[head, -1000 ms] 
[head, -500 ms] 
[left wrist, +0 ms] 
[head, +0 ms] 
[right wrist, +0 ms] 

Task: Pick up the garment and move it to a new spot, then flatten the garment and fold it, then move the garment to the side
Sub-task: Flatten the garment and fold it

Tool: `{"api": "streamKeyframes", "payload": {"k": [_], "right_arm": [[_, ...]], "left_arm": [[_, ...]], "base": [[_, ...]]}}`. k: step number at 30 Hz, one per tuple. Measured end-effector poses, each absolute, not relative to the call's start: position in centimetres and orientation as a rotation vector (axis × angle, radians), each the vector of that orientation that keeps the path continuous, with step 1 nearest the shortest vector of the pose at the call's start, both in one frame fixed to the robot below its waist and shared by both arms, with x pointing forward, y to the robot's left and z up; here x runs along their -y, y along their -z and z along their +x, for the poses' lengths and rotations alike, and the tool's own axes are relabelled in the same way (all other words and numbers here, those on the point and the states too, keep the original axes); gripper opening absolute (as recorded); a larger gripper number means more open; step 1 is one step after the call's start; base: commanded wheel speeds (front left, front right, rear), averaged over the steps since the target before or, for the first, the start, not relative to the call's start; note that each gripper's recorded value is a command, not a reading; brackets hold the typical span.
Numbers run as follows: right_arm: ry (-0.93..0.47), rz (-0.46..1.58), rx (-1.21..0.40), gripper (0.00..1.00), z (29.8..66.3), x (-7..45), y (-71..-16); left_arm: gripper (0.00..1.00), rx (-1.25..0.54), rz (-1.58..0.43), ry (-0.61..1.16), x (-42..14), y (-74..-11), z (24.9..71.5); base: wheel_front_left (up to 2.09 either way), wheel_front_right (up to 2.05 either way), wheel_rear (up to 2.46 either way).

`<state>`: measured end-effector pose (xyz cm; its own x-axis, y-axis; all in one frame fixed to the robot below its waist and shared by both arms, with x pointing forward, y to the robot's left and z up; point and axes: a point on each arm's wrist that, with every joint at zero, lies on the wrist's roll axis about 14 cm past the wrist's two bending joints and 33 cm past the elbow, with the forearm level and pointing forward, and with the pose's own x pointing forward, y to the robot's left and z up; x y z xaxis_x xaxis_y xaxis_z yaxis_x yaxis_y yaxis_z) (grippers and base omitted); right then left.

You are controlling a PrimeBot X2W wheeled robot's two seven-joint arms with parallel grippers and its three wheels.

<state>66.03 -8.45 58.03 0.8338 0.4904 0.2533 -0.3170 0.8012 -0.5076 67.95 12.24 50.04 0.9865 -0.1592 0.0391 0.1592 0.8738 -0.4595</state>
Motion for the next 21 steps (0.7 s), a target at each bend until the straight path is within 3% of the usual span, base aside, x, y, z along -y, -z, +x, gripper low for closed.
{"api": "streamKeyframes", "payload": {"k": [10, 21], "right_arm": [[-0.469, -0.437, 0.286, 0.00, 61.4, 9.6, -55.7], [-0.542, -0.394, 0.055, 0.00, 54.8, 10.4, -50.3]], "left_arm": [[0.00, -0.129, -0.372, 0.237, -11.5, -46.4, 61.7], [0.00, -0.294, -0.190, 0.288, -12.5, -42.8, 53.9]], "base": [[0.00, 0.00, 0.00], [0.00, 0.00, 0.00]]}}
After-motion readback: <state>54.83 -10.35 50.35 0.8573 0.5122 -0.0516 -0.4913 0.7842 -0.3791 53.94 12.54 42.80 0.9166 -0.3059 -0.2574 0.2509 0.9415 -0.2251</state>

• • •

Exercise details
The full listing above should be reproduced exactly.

Answer box
[head, -1000 ms] 
[head, -500 ms] 
[left wrist, +0 ms] 
[head, +0 ms] 
[right wrist, +0 ms] 

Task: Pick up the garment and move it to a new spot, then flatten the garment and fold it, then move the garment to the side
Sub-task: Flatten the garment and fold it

Tool: `{"api": "streamKeyframes", "payload": {"k": [_], "right_arm": [[_, ...]], "left_arm": [[_, ...]], "base": [[_, ...]]}}`. k: step number at 30 Hz, one per tuple. Measured end-effector poses, each absolute, not relative to the call's start: position in centimetres and orientation as a rotation vector (axis × angle, radians), each the vector of that orientation that keeps the path continuous, with step 1 nearest the shortest vector of the pose at the call's start, both in one frame fixed to the robot below its waist and shared by both arms, with x pointing forward, y to the robot's left and z up; here x runs along their -y, y along their -z and z along their +x, for the poses' lengths and rotations alike, and the tool's own axes are relabelled in the same way (all other words and numbers here, those on the point and the states too, keep the original axes); gripper opening absolute (as recorded); a larger gripper number means more open; step 1 is one step after the call's start; base: commanded wheel speeds (front left, front right, rear), averaged over the steps since the target before or, for the first, the start, not relative to the call's start; note that each gripper's recorded value is a command, not a reading; brackets hold the typical span.
Numbers run as follows: right_arm: ry (-0.93..0.47), rz (-0.46..1.58), rx (-1.21..0.40), gripper (0.00..1.00), z (29.8..66.3), x (-7..45), y (-71..-16); left_arm: gripper (0.00..1.00), rx (-1.25..0.54), rz (-1.58..0.43), ry (-0.61..1.16), x (-42..14), y (-74..-11), z (24.9..71.5); base: wheel_front_left (up to 2.09 either way), wheel_front_right (up to 2.05 either way), wheel_rear (up to 2.46 either way).

`<state>`: measured end-effector pose (xyz cm; its own x-axis, y-axis; all in one frame fixed to the robot below its waist and shared by both arms, with x pointing forward, y to the robot's left and z up; point and axes: a point on each arm's wrist that, with every joint at zero, lies on the wrist's roll axis about 14 cm past the wrist's two bending joints and 33 cm past the elbow, with the forearm level and pointing forward, and with the pose's own x pointing forward, y to the robot's left and z up; x y z xaxis_x xaxis_y xaxis_z yaxis_x yaxis_y yaxis_z) (grippers and base omitted); right then left.

You are controlling a PrimeBot X2W wheeled robot's two seven-joint arms with parallel grippers and its three wheels.

<state>66.03 -8.45 58.03 0.8338 0.4904 0.2533 -0.3170 0.8012 -0.5076 67.95 12.24 50.04 0.9865 -0.1592 0.0391 0.1592 0.8738 -0.4595</state>
Motion for the next 21 steps (0.7 s), a target at each bend until the straight path is within 3% of the usual span, base aside, x, y, z along -y, -z, +x, gripper low for closed.
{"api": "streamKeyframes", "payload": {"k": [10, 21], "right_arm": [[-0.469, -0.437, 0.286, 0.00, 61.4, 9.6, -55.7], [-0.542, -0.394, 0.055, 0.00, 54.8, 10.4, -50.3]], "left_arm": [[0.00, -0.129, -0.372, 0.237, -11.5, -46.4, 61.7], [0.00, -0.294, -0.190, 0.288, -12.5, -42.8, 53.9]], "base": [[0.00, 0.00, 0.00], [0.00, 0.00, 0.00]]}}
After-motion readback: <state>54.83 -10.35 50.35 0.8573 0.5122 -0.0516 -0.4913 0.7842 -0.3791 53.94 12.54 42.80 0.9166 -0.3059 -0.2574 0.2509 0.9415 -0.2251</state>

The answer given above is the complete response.